東北大学大学院環境科学研究科の宇野正起助教らの研究グループは、体積膨張を伴う岩石-流体反応によって地殻・マントルに破壊が生じ、それによって流体の流れを加速させることを世界で初めて実験的に示しました。さらに、破壊や流体流れの加速が生じるためには、反応の速度が流体流れの速度に比べて十分に大きい必要があることを突きとめました。これらの知見は、固体地球内部への水や二酸化炭素の固定メカニズムの解明につながるほか、地下開発における流体流れの制御、二酸化炭素鉱物固定技術への応用が期待されます。
本成果は、2022 年1 月14 日、米国科学アカデミーが発行する科学誌Proceedings of the National Academy of Sciences に掲載されました。

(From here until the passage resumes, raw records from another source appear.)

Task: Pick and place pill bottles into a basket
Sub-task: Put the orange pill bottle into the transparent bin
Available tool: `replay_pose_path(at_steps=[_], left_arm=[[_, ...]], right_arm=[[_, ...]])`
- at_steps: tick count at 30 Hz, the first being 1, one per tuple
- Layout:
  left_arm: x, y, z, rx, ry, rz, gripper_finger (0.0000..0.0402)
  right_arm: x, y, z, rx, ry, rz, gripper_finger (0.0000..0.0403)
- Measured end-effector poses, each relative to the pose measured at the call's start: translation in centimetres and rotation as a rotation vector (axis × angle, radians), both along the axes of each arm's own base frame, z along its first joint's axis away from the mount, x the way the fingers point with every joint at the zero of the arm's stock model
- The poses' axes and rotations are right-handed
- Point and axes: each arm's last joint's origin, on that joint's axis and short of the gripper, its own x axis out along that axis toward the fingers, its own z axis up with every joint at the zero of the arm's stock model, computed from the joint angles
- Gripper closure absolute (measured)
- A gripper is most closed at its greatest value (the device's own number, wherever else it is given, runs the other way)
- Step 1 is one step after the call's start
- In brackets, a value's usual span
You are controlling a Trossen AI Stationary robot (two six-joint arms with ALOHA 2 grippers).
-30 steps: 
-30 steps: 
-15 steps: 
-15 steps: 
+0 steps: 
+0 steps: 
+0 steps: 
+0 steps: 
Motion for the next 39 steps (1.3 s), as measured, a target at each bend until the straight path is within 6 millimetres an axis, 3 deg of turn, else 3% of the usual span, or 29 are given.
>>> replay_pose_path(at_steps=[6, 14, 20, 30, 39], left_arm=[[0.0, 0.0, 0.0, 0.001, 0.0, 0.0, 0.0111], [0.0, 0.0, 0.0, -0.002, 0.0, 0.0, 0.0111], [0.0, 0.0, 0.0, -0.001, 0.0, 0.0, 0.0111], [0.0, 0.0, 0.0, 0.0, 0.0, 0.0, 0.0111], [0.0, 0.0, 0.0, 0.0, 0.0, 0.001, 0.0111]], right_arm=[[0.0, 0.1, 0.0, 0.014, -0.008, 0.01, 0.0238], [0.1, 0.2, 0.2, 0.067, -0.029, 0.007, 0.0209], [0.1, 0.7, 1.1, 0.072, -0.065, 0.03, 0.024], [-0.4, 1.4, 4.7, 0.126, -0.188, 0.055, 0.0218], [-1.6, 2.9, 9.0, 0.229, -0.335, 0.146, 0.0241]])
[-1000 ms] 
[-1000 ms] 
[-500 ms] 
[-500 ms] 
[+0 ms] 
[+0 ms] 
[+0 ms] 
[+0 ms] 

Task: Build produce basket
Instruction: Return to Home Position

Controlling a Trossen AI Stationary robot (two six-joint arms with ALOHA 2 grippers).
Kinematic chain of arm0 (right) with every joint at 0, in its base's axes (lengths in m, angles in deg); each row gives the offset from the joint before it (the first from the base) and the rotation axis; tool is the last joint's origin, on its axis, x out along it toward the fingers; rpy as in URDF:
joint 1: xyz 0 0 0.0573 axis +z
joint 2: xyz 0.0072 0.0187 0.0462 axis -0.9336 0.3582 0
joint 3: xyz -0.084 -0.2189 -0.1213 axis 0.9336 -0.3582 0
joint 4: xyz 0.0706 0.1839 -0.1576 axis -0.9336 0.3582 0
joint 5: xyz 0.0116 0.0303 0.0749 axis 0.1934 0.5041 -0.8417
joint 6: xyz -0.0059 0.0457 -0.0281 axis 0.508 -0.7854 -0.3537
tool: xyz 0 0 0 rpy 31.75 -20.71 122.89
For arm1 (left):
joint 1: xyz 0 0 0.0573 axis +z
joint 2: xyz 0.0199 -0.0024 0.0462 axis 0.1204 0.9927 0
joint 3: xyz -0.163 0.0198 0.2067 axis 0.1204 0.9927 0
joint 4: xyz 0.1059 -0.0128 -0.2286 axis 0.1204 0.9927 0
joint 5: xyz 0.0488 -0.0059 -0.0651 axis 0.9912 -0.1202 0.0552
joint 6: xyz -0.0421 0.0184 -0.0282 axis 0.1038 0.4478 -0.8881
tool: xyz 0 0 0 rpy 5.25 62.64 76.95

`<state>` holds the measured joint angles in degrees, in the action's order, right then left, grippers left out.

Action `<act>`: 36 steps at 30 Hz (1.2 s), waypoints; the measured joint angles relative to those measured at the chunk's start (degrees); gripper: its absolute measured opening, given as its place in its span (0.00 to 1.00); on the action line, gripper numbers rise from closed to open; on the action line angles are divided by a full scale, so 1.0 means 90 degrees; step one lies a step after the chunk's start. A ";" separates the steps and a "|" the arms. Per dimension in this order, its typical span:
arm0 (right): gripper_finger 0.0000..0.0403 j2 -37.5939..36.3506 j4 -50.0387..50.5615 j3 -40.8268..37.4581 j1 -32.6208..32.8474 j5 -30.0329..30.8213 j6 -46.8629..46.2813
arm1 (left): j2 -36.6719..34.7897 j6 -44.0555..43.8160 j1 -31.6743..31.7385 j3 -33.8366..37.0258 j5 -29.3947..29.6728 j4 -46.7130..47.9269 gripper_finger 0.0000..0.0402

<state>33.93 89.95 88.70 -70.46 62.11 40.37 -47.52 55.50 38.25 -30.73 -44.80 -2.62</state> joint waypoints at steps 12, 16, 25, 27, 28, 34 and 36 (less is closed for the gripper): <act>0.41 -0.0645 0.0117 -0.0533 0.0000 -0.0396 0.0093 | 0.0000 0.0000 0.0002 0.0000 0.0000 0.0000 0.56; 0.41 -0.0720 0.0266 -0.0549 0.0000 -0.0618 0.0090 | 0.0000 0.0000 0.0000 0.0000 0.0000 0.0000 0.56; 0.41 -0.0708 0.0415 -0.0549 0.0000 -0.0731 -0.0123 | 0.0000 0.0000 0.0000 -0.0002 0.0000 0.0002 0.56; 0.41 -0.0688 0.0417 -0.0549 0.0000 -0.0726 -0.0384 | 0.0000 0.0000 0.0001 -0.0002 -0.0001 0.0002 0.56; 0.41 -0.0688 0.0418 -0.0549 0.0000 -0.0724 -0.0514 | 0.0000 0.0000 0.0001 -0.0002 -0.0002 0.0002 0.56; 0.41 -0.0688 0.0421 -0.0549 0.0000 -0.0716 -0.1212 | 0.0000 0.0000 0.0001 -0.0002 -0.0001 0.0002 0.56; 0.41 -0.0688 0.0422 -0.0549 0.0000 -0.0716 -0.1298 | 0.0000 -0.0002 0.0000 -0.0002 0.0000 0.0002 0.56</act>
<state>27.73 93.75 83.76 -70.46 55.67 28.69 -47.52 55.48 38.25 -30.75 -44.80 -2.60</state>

図1 天然岩石にみられる化学反応による岩石破壊。(A)かんらん岩の吸水反応(蛇紋岩化)により生じた蛇紋岩ブロック(サン・アンドレアス湖、カルフォルニア)。蛇紋石(リザダイト)の脈(淡緑色)に切られ、多面体状になっている。(B)部分的に蛇紋岩化したカンラン岩の偏光顕微鏡写真(クロスニコル)(レッドウッド蛇紋岩体、カルフォルニア)。網目状に発達したブルース石の脈に沿って反応が進行している。(C)かんらん岩や蛇紋岩が炭酸塩化して生じた、シリカ−炭酸塩岩(サン・ノゼ,カルフォルニア)。白い石英脈が網目状の亀裂を充填している。